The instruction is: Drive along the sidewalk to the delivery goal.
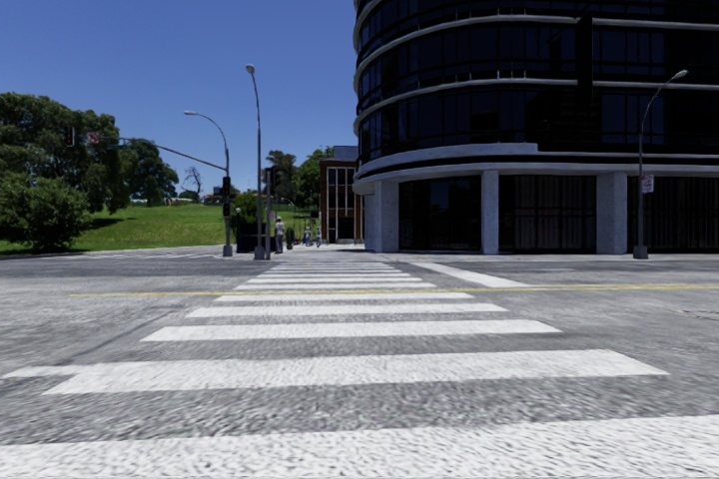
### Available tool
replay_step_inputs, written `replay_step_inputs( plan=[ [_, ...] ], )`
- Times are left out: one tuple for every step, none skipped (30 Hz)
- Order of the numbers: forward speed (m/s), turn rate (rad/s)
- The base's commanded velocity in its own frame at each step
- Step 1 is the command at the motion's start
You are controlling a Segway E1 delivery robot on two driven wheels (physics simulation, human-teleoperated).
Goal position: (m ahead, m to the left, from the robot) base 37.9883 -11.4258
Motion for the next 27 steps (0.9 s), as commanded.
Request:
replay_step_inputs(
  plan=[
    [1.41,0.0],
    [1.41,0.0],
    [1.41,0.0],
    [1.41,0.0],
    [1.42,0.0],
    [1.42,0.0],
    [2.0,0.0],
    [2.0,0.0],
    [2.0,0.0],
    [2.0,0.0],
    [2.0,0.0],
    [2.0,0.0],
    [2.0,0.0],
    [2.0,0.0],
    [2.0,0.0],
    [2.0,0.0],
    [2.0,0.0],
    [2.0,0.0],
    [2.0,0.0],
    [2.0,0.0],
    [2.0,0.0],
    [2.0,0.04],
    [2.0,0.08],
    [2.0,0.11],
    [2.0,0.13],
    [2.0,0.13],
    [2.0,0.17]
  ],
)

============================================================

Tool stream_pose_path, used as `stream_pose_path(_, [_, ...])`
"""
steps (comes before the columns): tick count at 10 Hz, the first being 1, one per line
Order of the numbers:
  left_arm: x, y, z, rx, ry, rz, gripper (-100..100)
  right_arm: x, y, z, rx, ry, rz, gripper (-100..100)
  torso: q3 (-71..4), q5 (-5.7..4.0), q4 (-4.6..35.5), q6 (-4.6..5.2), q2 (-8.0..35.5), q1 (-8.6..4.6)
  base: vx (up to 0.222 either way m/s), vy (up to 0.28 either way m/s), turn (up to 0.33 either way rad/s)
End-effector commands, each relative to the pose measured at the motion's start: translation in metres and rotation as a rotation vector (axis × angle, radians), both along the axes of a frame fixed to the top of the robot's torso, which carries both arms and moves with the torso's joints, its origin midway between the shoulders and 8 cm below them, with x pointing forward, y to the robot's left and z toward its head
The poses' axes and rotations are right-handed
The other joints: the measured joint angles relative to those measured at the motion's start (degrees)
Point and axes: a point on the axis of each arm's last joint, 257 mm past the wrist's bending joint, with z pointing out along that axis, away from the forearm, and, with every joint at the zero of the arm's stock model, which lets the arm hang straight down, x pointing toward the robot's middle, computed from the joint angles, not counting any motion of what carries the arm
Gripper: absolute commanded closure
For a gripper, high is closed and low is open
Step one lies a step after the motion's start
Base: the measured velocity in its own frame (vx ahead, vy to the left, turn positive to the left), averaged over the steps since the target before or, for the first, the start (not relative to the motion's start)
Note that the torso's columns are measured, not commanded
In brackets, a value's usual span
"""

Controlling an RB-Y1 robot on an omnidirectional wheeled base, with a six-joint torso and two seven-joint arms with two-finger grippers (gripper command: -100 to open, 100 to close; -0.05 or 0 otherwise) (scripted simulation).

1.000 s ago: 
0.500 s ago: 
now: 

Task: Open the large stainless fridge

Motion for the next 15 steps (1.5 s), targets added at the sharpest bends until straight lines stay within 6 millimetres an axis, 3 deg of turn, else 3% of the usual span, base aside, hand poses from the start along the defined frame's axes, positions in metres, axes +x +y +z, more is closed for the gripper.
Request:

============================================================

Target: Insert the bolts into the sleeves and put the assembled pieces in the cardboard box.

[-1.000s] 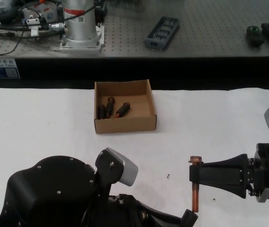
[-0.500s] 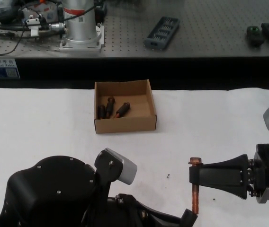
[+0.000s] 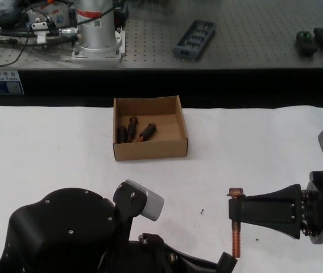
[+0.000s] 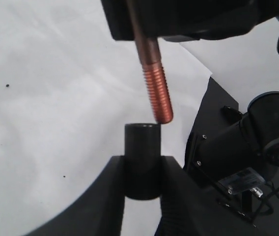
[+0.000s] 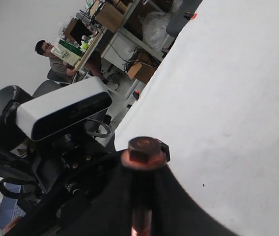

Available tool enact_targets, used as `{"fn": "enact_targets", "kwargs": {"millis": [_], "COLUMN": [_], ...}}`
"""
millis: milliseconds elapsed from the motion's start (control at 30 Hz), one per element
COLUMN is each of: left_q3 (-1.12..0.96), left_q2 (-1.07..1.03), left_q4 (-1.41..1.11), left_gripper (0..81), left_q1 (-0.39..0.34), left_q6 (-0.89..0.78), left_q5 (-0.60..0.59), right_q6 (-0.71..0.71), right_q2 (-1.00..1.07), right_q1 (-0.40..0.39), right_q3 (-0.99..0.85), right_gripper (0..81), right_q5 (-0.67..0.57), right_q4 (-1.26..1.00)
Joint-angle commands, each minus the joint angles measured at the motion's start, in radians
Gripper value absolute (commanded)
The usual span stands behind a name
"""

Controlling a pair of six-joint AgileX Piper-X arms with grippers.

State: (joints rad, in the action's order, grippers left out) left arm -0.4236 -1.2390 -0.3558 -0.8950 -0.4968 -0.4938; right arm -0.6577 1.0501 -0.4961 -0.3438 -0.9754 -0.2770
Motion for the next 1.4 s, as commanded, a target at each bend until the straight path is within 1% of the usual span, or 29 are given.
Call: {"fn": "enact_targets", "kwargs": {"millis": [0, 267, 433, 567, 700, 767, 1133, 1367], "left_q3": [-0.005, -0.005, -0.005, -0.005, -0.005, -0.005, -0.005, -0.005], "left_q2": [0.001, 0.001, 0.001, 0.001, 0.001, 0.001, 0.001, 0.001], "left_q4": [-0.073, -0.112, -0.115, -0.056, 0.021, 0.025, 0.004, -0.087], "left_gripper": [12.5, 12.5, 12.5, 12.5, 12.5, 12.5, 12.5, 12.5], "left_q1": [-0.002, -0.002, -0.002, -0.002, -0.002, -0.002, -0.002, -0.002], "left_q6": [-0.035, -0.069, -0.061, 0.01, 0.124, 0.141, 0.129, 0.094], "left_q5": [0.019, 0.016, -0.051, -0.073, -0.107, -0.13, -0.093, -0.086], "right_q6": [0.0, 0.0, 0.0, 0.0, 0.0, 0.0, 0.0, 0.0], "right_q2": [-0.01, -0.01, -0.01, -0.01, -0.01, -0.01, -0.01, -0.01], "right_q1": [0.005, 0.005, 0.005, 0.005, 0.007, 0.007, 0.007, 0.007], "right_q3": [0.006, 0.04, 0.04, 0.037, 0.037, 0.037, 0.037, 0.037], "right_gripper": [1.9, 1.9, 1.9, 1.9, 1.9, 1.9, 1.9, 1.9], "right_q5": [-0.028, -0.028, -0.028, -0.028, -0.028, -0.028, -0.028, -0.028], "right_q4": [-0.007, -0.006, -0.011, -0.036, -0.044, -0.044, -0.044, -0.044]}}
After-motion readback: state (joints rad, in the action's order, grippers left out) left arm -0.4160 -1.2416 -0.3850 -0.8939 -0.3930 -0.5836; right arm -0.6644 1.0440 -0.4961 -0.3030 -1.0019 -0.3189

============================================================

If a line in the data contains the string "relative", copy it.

### Result for this exercise
End-effector commands, each relative to the pose measured at the motion's start: translation in metres and rotation as a rotation vector (axis × angle, radians), both along the axes of a frame fixed to the top of the robot's torso, which carries both arms and moves with the torso's joints, its origin midway between the shoulders and 8 cm below them, with x pointing forward, y to the robot's left and z toward its head
The other joints: the measured joint angles relative to those measured at the motion's start (degrees)
Base: the measured velocity in its own frame (vx ahead, vy to the left, turn positive to the left), averaged over the steps since the target before or, for the first, the start (not relative to the motion's start)

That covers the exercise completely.